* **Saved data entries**
>>>

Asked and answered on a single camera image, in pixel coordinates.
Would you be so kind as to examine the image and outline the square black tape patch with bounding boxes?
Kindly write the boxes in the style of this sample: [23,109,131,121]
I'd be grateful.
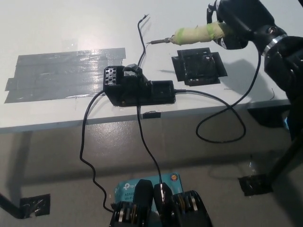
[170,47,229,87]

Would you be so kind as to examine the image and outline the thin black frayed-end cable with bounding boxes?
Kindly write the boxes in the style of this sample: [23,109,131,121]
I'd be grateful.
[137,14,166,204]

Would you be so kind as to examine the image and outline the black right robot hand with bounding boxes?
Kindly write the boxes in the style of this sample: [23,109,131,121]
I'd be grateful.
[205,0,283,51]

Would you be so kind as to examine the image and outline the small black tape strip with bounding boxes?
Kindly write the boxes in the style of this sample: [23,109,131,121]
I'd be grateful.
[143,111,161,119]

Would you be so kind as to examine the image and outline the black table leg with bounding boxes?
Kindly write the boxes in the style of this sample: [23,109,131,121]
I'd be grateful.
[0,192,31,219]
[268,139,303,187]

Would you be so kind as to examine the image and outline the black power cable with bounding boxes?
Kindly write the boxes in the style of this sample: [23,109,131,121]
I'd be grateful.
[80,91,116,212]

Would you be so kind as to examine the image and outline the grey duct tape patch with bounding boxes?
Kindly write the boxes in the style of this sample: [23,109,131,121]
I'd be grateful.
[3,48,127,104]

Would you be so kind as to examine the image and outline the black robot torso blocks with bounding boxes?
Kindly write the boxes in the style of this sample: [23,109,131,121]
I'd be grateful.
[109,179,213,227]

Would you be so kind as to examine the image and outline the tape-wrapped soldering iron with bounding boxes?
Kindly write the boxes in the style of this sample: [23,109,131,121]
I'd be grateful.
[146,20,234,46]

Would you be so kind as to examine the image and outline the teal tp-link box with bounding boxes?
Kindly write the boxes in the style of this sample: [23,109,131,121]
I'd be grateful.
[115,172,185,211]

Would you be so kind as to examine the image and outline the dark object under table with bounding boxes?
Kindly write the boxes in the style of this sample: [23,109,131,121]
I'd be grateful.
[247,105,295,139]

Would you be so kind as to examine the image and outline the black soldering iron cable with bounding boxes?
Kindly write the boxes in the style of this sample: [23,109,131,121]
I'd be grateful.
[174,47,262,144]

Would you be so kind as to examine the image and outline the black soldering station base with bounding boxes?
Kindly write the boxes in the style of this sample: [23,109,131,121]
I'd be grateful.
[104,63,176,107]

<<<
>>>

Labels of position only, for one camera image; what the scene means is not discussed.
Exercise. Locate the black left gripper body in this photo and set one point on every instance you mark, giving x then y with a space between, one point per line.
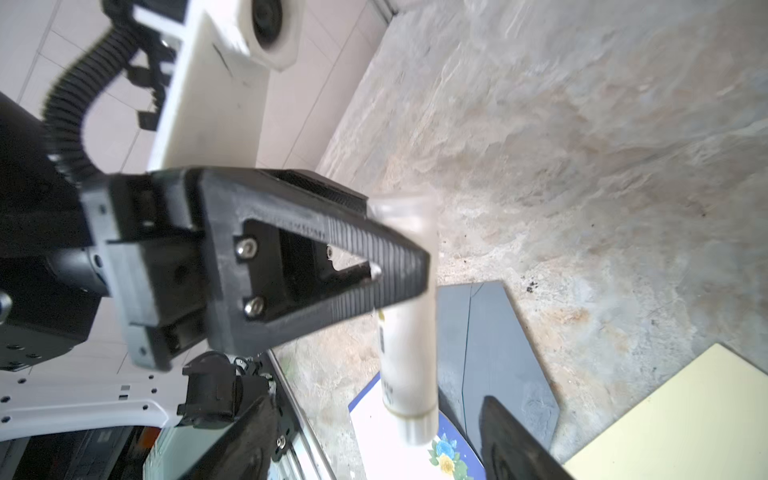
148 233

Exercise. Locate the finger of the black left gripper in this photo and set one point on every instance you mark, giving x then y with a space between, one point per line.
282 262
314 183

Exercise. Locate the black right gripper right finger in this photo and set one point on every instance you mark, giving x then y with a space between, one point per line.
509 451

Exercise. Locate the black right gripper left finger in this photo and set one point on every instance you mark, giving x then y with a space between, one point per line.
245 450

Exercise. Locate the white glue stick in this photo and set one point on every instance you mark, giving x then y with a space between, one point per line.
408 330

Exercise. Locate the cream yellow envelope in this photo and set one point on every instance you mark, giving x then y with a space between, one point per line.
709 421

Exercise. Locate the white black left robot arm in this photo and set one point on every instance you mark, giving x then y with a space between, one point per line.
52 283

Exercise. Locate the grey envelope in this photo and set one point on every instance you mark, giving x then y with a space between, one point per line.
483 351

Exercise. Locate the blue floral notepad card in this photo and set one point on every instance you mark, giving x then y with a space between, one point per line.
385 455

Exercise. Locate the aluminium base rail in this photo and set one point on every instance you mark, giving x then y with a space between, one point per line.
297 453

<<<
>>>

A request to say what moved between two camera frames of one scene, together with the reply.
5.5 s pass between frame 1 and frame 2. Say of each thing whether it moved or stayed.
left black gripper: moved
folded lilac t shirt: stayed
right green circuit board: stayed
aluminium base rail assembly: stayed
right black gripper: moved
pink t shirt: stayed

<<<

* **Requirement**
Return a copy of each line in the entries that carries the string "soldering".

* **Reply**
Would you be so kind as to examine the image and outline the tape-wrapped soldering iron with bounding boxes?
Would you be so kind as to examine the image and outline the black soldering iron cable with bounding boxes?
Would you be so kind as to examine the image and outline the black soldering station base with bounding boxes?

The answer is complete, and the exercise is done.